Monday, October 7, 1996
I was typing away at my keyboard at my office in Tokyo last week when a bearded,
slightly portly, fifty-ish man strode in, an Australian colleague of mine
in tow. They retired to a conference room, and emerged about twenty minutes
later. He shot me a wink, shook my hand like a pro and handed me an embossed
business card with a big schooner watermark in it that said the equivalent
of "Rothschild Investments!" "Let me know if I can help you," he said, wink-wink,
"do something smart with all that yen you slave away for. You do know that
offshore investments protect you from paying taxes, right?"
Hmm. Choice A was to call him on his winksmanship and mouth him a No Thank You. Choice B was to take him up on the "free" consulting session he offered me.

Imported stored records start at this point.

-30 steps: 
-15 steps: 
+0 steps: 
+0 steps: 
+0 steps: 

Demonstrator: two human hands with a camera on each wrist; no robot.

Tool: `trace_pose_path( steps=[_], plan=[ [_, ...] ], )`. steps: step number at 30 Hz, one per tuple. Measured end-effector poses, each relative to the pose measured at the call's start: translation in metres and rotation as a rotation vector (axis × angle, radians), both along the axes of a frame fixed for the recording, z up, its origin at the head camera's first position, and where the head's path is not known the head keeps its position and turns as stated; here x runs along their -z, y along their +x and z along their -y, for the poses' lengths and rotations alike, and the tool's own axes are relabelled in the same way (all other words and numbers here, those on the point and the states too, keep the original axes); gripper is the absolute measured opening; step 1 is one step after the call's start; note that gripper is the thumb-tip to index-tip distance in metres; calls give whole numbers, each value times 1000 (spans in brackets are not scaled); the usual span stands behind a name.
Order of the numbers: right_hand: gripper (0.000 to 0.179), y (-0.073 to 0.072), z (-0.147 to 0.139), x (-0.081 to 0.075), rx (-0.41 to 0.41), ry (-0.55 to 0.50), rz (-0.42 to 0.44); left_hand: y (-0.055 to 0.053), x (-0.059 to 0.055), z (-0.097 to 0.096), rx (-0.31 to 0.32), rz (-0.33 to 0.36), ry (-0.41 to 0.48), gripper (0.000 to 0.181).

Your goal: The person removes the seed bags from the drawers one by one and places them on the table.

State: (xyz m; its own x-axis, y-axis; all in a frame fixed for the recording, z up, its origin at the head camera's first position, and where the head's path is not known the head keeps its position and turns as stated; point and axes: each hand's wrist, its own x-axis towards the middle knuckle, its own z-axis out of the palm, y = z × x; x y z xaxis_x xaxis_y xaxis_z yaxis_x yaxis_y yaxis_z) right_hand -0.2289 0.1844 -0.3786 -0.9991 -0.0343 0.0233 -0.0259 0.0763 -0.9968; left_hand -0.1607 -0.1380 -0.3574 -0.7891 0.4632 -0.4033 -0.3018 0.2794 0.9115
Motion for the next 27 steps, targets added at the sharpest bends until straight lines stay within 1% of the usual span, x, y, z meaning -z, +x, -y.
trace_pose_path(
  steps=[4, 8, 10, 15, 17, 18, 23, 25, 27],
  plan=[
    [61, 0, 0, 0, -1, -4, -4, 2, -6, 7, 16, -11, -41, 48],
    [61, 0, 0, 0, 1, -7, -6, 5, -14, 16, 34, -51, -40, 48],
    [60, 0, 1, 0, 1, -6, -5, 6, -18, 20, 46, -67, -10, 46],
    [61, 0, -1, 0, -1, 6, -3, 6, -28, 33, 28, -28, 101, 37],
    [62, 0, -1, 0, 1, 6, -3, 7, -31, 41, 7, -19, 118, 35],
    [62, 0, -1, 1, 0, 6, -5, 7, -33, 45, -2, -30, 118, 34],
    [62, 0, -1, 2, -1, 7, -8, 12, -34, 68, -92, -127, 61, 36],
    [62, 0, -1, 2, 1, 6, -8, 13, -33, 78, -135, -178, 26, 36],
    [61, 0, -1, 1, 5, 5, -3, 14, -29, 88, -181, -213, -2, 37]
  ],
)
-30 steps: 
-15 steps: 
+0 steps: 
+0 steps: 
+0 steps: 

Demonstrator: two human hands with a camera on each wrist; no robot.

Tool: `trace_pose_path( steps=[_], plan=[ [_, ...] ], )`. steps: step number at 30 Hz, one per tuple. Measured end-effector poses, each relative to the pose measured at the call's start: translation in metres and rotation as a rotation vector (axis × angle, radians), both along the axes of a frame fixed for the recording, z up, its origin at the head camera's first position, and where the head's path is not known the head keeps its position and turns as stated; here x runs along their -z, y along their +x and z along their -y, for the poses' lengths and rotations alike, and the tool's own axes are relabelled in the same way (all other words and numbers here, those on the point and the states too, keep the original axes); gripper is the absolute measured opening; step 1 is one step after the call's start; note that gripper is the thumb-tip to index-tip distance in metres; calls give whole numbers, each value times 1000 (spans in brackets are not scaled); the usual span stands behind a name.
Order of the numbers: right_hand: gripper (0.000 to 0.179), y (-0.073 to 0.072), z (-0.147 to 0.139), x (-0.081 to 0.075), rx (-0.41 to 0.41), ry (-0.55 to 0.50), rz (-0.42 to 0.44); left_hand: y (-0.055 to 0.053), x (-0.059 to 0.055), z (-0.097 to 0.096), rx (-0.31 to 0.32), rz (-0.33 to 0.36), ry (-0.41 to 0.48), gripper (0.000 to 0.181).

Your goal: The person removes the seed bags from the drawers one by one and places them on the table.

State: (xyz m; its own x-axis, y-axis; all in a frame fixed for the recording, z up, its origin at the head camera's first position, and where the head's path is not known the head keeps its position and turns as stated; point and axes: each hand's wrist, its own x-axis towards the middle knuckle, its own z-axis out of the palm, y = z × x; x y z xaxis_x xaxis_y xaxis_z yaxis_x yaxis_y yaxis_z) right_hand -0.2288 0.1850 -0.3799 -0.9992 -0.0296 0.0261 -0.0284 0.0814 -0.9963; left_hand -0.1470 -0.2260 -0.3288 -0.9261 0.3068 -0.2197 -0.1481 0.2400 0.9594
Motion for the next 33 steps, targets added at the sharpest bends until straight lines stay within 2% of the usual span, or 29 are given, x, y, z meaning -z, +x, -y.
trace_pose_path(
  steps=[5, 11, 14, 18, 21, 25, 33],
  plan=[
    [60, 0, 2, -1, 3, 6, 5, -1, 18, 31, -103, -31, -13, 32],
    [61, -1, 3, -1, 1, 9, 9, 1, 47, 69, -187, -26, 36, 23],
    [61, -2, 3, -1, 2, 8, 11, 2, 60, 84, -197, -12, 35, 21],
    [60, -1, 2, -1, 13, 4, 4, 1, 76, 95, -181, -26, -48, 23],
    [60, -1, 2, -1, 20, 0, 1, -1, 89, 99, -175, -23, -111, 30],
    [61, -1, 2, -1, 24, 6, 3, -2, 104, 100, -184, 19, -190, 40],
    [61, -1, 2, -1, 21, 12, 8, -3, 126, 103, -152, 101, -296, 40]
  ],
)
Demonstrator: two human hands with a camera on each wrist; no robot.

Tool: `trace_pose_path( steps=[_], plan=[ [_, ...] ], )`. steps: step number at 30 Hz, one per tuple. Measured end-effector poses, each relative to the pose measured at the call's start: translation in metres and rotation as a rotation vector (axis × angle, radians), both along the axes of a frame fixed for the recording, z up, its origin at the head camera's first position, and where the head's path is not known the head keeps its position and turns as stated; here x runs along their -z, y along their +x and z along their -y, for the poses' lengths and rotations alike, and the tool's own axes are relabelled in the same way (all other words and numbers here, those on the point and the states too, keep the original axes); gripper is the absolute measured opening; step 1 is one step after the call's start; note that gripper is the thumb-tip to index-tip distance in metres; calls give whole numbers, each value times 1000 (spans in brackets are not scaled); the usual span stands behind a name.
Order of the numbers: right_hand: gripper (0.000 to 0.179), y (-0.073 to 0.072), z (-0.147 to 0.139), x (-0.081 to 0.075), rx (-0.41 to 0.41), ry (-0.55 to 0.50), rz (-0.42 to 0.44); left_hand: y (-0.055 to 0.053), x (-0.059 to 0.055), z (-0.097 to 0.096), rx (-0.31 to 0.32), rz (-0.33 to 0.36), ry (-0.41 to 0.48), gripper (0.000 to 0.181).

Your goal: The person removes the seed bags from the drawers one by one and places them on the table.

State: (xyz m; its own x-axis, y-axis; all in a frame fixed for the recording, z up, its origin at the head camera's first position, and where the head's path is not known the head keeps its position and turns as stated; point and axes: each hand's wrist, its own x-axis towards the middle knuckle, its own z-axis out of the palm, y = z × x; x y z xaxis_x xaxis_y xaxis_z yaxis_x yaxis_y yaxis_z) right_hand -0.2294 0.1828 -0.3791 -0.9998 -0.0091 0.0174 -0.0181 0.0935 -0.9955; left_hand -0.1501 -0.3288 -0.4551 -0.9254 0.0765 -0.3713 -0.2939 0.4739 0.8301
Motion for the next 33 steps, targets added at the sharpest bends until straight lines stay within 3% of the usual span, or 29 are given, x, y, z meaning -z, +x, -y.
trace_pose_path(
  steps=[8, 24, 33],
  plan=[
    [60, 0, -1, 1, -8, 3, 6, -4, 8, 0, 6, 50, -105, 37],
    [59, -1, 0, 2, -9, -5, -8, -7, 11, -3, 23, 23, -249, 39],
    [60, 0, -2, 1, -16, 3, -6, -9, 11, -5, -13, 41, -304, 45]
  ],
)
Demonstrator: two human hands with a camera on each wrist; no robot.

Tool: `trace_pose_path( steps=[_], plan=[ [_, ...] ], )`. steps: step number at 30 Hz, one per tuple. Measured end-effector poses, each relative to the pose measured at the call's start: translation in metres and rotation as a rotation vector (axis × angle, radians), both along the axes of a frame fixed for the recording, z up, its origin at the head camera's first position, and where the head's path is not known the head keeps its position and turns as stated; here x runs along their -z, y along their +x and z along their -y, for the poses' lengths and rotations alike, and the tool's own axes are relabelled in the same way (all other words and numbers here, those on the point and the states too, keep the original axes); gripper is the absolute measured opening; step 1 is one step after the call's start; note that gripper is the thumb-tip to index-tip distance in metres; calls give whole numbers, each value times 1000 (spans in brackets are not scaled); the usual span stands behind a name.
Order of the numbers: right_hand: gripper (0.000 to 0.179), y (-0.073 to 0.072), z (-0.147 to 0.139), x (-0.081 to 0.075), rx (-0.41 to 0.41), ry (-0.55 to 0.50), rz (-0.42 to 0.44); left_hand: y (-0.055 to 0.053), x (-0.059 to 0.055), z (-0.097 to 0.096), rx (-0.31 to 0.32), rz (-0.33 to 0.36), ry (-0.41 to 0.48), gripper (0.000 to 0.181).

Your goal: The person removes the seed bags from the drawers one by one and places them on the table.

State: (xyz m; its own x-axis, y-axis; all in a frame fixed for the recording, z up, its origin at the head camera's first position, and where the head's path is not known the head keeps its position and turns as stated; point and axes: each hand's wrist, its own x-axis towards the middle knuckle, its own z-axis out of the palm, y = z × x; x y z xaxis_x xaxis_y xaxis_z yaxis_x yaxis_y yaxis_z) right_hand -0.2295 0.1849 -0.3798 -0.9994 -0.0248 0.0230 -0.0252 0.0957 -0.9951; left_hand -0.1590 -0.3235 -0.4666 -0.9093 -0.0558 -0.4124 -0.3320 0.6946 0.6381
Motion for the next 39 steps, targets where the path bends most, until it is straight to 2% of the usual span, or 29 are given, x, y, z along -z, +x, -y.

It's not everyday that an in-the-flesh Wiseman offers such a convenient and excellent look inside the world of The Bilk.
A week later, we sat in the same conference room. He took out glossy graph sheets with big positive numbers headlined on top, and flipped through them long enough for those big numbers to stick. He must've had people to see, because his sales close came after about ten minutes. "So, which one of these funds will best meet your goals?"
"Er, what's the load on these things?"
(Mumble) "8.5%. Industry standard. Nothing when you consider the returns."
<Sound of jaw hitting floor>
The man was actually offering a mutual fund of mutual funds! It was a melee of Asian mutual funds (Fidelity International, Jardine Fleming, Peregrine), American mutual funds (Rowe Price, Dreyfuss), and European mutual funds (whatever they were), all mine for a measly 8.5%! When I pointed out that there was little reason to buy *no load* funds, let alone ones with 8.5% "loads" on them, he began gathering up his papers in a huff, and out the door he went, never looking back.
Happy ending: My colleague was about to sign on the dotted line, from her meeting of a week ago. A ten-minute version of the 13 steps to Fooldom threw her into a doubting tizzy, and she had to call Mr. 8.5% with the bad news. Chalk one up for a new International Fool.